Reputation:
this is my first time posting a question here so if the approach is not so standard i apologize, i understand there are lots of questions out there on this and i have read tons of thesis, questions, aritcles and tutorials yet i seem to have a problem and it's always best to ask. i am creating a speech recognition application, using phoneme level processing(not isolated word) continuous HMMs based on gaussian mixture models, involving baum welch, forward-backward, and viterbi algorithms, i have implemented a very good feature extraction and pre-processing method (MFCC), feature vectors consist of the mfcc, delta and acceleration coefficients as well and it's working pretty well on it's part however when it comes to HMMs , i seem to either have a 'Major Misunderstading' about how HMMs are supposed to help recognize speech or i am missing a little point here...i have try harded a lot that at this point i can't really tell what's wrong and right.
first off, i recorded around 50 words, each 6 utterances, and run them through a correct compatibility and conversion program that i wrote myself and the extracted the features so that they can be used for baum-welch.
i want you to please tell me where am i making a mistake in this procedure, also i will mention a few doubts i have on it so that you can help me understand this whole subject better.
here are the steps in my application concerning anything related to the training : steps for initial parameters of HMM model :
1 - assign all observations from each training sample of each model to their corresponding discrete state(or in other words, which feature vector belongs to which alphabetic state).
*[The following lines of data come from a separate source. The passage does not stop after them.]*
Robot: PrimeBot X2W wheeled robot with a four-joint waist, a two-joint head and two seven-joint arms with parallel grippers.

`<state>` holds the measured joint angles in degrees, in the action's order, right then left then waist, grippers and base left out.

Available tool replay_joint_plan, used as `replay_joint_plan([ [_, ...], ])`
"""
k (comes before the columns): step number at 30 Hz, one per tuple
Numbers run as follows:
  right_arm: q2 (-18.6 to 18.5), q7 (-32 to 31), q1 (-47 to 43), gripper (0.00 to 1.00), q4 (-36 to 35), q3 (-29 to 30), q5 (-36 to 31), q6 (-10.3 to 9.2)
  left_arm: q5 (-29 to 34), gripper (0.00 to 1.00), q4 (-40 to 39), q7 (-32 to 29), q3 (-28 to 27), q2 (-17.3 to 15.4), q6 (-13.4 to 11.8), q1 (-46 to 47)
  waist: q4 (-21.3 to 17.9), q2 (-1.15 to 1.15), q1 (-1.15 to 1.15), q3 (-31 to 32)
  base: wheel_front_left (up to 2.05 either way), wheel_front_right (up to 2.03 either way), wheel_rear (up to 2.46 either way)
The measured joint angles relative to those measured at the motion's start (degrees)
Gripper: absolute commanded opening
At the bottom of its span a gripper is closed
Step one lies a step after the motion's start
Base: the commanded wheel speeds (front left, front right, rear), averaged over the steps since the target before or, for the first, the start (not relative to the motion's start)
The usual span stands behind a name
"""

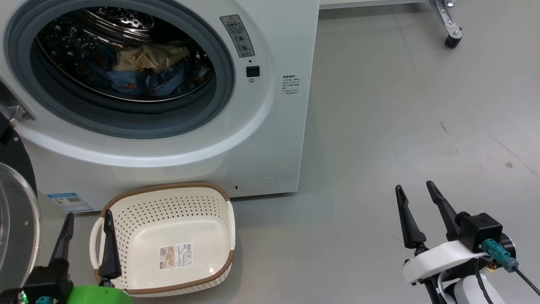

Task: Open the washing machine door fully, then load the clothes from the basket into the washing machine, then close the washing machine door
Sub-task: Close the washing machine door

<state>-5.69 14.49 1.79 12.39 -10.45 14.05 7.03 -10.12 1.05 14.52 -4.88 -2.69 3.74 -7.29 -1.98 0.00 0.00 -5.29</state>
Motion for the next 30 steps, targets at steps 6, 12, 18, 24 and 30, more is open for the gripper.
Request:
replay_joint_plan([
  [6,-0.2,0.0,0.0,1.0,0.0,-0.1,0.0,0.0,0.0,1.0,0.1,0.0,0.4,0.0,0.0,0.0,0.2,0.0,0.0,0.0,0.0,0.0,0.0],
  [12,-0.2,0.0,0.0,1.0,0.0,-0.1,0.0,0.0,0.0,1.0,0.0,0.0,0.4,0.0,0.0,0.0,0.3,0.0,0.0,0.0,-0.03,0.03,0.0],
  [18,-0.2,0.0,0.0,1.0,0.0,0.0,0.0,0.0,0.0,1.0,0.0,0.0,0.2,0.0,0.0,0.0,0.4,0.0,0.0,-0.1,-0.25,0.25,0.0],
  [24,-0.2,0.0,0.0,1.0,0.0,0.0,0.0,0.0,0.0,1.0,0.0,0.0,0.4,0.0,0.0,0.0,0.4,0.0,0.0,-0.3,-0.53,0.53,0.0],
  [30,-0.2,0.0,0.0,1.0,0.0,0.1,0.0,0.0,-0.1,1.0,-0.1,0.0,0.9,0.0,-0.3,0.0,0.5,0.0,0.0,-0.3,-0.8,0.8,0.0],
])
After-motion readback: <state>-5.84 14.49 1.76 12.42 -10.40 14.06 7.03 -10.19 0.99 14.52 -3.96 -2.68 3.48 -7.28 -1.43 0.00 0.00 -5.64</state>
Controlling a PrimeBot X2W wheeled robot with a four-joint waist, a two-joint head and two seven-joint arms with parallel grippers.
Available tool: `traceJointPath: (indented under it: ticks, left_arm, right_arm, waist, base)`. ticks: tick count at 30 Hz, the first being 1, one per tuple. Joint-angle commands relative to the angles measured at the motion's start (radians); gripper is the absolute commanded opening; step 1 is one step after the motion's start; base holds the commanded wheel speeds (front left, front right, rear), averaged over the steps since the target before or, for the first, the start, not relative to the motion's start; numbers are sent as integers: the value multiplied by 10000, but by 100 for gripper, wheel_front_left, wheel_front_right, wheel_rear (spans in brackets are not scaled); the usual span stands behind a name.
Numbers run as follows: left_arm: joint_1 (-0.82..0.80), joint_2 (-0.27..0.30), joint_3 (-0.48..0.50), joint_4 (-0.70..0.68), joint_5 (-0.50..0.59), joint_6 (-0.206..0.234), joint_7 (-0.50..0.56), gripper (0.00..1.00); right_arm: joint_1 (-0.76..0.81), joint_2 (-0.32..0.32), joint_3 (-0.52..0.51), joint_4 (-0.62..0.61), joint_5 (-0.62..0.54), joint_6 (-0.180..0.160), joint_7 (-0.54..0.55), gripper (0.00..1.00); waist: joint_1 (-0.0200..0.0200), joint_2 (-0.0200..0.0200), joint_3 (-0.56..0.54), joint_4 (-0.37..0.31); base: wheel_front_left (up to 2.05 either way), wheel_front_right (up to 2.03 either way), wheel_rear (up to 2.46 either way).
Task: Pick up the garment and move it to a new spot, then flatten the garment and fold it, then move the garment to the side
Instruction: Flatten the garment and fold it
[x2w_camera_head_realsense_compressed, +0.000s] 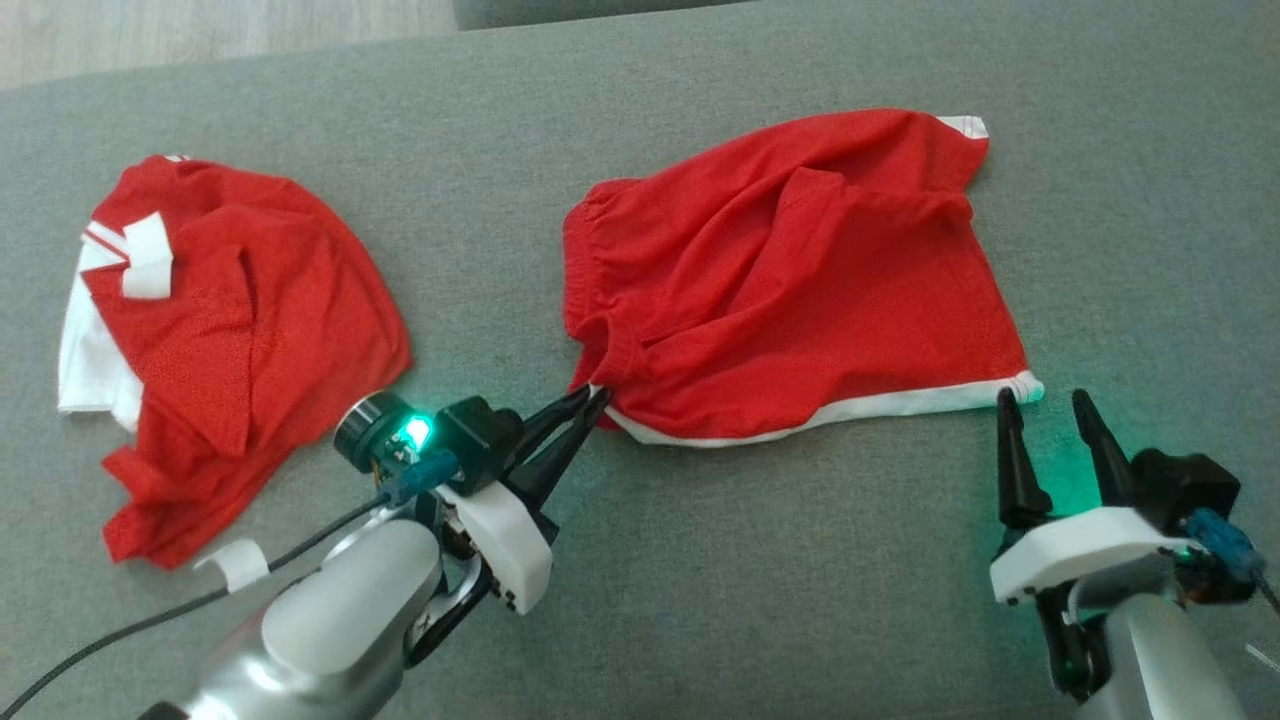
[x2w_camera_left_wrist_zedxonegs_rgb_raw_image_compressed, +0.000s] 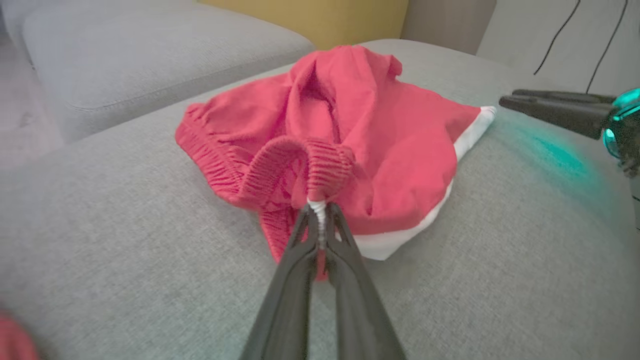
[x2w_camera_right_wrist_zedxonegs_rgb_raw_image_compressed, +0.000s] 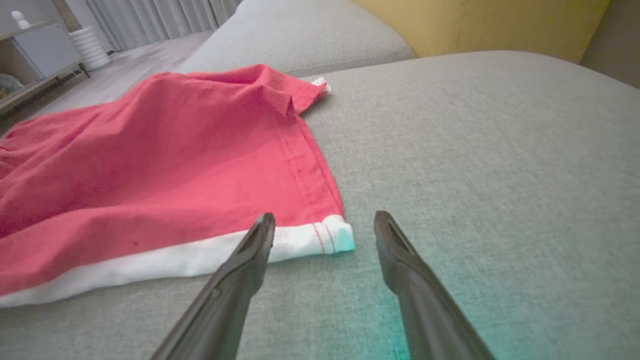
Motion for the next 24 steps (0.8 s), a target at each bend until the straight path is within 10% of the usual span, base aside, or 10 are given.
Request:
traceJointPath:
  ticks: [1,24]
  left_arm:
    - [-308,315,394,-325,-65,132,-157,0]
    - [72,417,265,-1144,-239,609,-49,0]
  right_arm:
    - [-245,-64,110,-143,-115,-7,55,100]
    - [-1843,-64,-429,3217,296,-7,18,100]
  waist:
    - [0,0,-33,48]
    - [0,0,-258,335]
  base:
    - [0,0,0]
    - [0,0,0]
2 - use k-means to find the initial continuous emission parameters, clustering is done over all observations of each state, here the cluster size is 6 (equal to number of mixtures for probability density function), parameters would be sample means, sample covariances and some mixture weights for each cluster.
3 - create initial state-initial and transition probability matrices for each model and training sample individually(left right structure is used in this case), 0 for previous states and 1 for up to 1 next state for transitions and 1 for initial and 0 for others in state initials.
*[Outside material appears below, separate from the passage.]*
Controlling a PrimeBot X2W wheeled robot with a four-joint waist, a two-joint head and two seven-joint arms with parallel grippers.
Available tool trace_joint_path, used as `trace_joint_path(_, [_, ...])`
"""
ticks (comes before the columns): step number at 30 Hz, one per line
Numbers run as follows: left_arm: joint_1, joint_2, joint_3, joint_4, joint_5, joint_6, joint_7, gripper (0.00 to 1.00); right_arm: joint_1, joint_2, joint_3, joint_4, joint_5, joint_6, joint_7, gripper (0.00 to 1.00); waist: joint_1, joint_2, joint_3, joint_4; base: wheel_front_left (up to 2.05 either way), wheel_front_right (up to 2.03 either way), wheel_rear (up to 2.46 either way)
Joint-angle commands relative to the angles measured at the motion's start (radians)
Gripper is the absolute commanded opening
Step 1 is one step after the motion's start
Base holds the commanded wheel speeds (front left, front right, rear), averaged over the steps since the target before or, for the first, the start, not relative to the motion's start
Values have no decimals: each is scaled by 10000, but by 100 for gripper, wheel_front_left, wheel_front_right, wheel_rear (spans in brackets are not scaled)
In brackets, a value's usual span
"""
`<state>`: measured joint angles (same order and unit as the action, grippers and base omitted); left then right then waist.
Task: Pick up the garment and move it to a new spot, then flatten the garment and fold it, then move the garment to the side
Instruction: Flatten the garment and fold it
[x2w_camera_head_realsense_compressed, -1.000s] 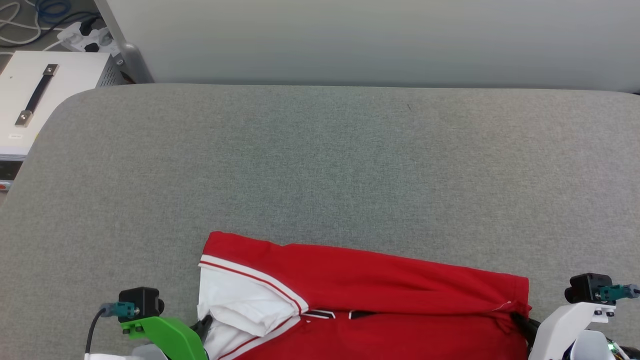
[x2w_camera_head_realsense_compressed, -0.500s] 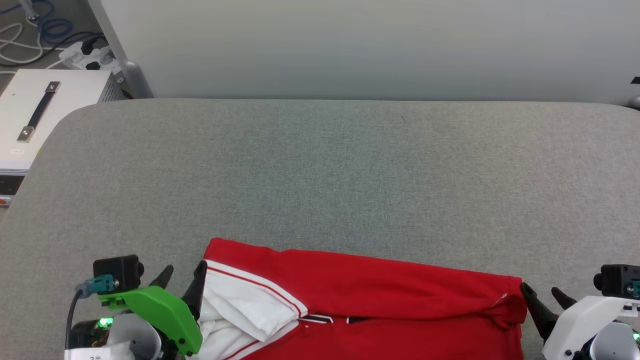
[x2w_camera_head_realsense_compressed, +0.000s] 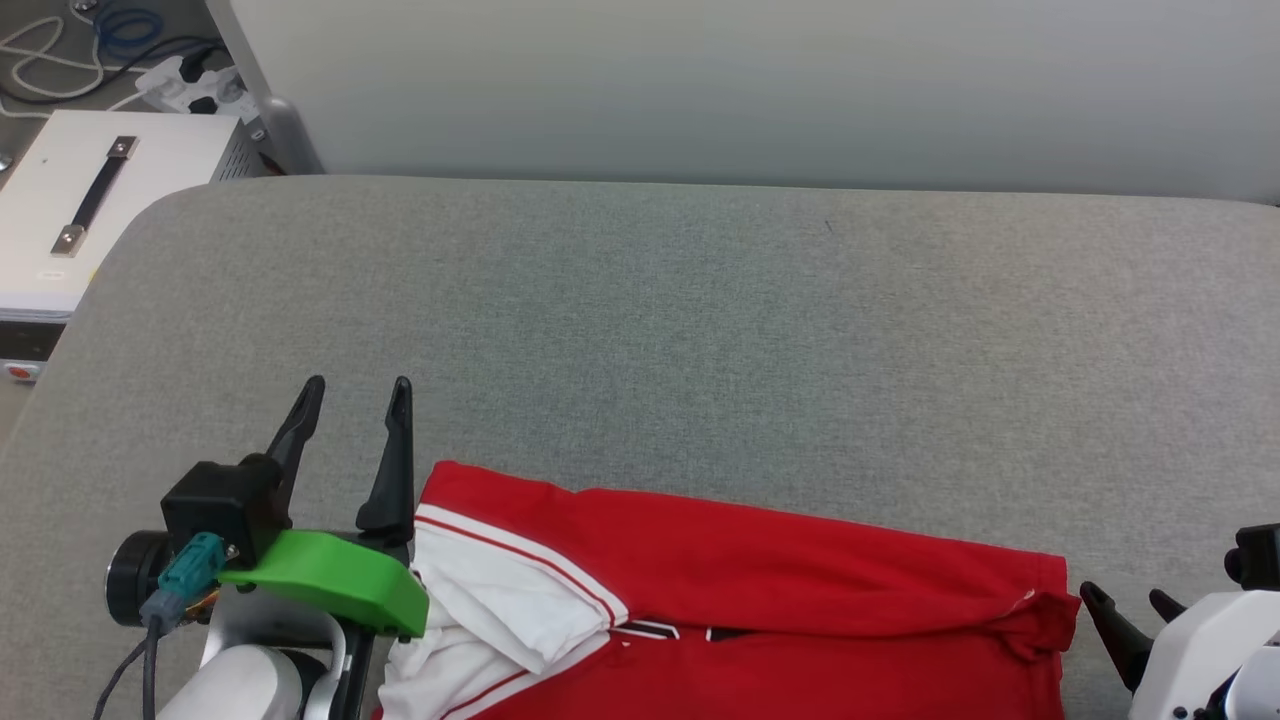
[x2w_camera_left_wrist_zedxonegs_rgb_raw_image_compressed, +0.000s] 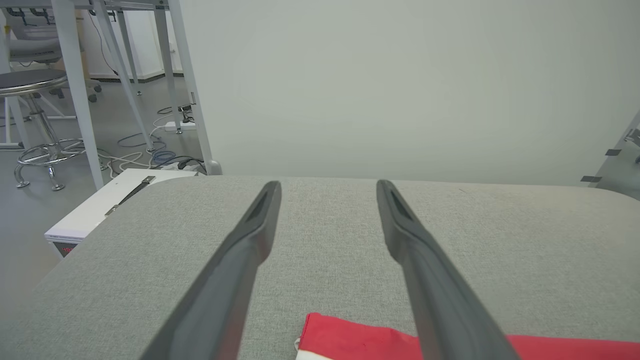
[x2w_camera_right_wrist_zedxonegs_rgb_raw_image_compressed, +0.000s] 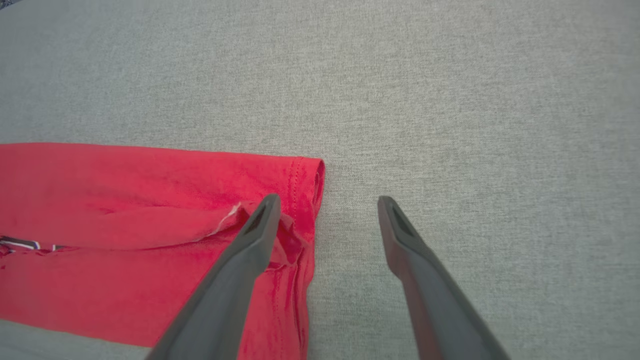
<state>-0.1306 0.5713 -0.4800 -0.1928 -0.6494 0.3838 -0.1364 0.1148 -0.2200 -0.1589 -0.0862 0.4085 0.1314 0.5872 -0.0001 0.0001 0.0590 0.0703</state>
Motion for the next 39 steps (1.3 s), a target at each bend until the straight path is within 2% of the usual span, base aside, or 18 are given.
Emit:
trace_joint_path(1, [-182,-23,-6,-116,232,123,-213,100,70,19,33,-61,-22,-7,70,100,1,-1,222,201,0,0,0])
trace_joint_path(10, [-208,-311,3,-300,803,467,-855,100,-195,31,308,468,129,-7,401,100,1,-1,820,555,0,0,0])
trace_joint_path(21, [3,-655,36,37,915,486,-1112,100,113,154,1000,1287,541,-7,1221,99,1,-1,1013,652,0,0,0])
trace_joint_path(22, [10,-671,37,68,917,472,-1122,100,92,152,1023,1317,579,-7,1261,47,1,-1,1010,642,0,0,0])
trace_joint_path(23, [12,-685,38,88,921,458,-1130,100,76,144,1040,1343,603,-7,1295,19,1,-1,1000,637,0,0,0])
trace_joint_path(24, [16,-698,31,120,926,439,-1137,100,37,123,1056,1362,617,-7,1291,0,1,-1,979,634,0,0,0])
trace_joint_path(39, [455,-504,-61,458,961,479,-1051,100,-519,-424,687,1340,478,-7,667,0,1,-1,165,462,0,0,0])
4 - calculate gaussian mixture model based probability density function for each state -> it's corresponding cluster -> assigned to all the vectors in all the training samples for each model
5 - calculate initial emission parameters using the pdf and mixture weights for clusters.
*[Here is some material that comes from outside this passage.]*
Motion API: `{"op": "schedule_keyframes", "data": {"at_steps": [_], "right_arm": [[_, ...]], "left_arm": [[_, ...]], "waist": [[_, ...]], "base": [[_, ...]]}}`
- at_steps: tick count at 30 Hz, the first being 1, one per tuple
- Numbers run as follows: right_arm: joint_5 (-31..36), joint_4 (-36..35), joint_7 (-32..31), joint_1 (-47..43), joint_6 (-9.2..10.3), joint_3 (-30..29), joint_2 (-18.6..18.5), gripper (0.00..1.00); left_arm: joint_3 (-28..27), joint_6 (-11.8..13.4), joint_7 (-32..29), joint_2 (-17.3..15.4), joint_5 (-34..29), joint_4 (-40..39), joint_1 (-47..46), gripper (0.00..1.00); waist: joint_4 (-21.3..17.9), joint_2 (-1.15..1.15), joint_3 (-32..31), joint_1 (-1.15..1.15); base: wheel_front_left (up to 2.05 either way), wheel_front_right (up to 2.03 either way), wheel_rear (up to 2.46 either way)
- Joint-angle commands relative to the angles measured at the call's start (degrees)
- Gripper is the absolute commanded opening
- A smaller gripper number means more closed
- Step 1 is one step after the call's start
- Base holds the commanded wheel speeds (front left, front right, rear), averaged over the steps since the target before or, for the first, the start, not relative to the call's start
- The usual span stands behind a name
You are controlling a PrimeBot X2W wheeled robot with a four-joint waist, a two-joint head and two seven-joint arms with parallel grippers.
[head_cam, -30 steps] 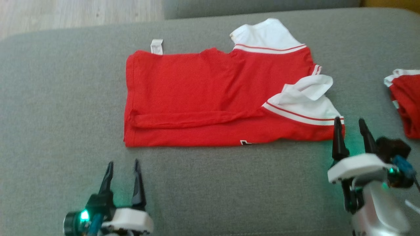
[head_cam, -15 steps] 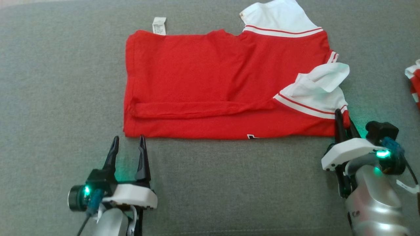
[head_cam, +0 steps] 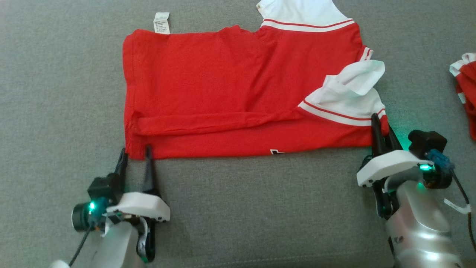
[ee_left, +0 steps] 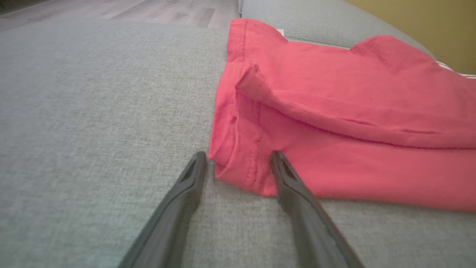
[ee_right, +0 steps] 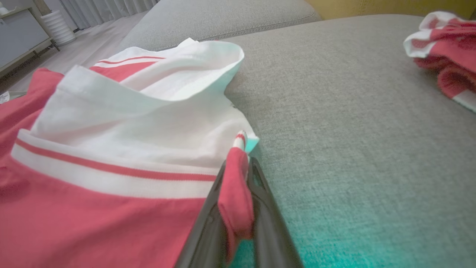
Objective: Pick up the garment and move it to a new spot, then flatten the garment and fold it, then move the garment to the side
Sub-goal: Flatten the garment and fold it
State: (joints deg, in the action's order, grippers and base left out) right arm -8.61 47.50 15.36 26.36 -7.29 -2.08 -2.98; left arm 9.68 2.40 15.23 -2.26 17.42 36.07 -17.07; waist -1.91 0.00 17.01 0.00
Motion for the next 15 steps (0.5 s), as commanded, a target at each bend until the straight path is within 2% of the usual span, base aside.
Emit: {"op": "schedule_keyframes", "data": {"at_steps": [1,2,6,11,15], "right_arm": [[-0.48,-1.47,-0.37,-0.19,-0.2,2.0,0.1,0.0],[-0.67,-1.93,-0.37,-0.14,-0.2,2.26,0.1,0.0],[-2.73,-3.89,-0.37,-0.33,-0.2,3.1,0.1,0.0],[-5.95,-5.32,-0.37,1.28,-0.2,2.46,0.1,0.0],[-7.04,-5.65,-0.37,3.24,-0.2,2.21,0.1,0.0]], "left_arm": [[-1.11,-0.57,-0.23,-0.62,0.27,0.95,-1.53,0.16],[-0.92,-0.99,-0.23,-0.62,0.52,1.7,-1.78,0.0],[-0.99,-1.99,-0.23,-0.62,1.86,1.45,-2.3,0.0],[-4.42,-1.15,-0.23,-0.62,1.52,-6.54,-2.74,0.0],[-6.6,-1.16,-0.23,-0.62,0.72,-9.83,-2.16,0.0]], "waist": [[-0.19,0.0,0.13,0.0],[-0.26,0.0,0.13,0.0],[-0.19,0.0,-0.57,0.0],[0.36,0.0,-2.65,0.0],[0.63,0.0,-5.78,0.0]], "base": [[0.0,0.0,0.0],[0.0,0.0,0.0],[0.0,0.0,0.0],[0.0,0.0,0.0],[0.0,0.0,0.0]]}}
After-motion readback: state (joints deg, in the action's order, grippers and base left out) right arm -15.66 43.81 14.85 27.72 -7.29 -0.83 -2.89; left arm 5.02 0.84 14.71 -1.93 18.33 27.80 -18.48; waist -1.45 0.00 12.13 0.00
6 - now calculate the gamma variables using initial paramters(transitions, emissions, initials) in forward-backward and initial PDFs, using the continuous formula for gamma..(gamma = probability of being in a certain state at a certain time for any of the mixtures)
7 - estimate new state initials
8 - estimate new state tranisitons
9 - estimate new sample means
10 - estimate new sample covariances
11 - estimate new pdfs
12 - estimate new emissions using new pdfs
repeat the steps from 6 to 12 using new estimated values on each iteration, use viterbi to get an overlook on how the estimating is going and when the probability is not changing anymore, stop and save.
now my issues : first i don't know if the entire procedure i have followed is correct or not, or is there a better method to approach this...for all i know is that the convergence is pretty fast, for up to 4-5 iterations and it's already not changing anymore, however considering that if i am right then : it's not possible for me to sit down and pre assign each feature vector to it's state in the beginning at step 1...and i don't think it's a standard procedure either...again i don't even know if i have to do it necessarily, from all my studies it was the best method i could find to get a rapid convergence.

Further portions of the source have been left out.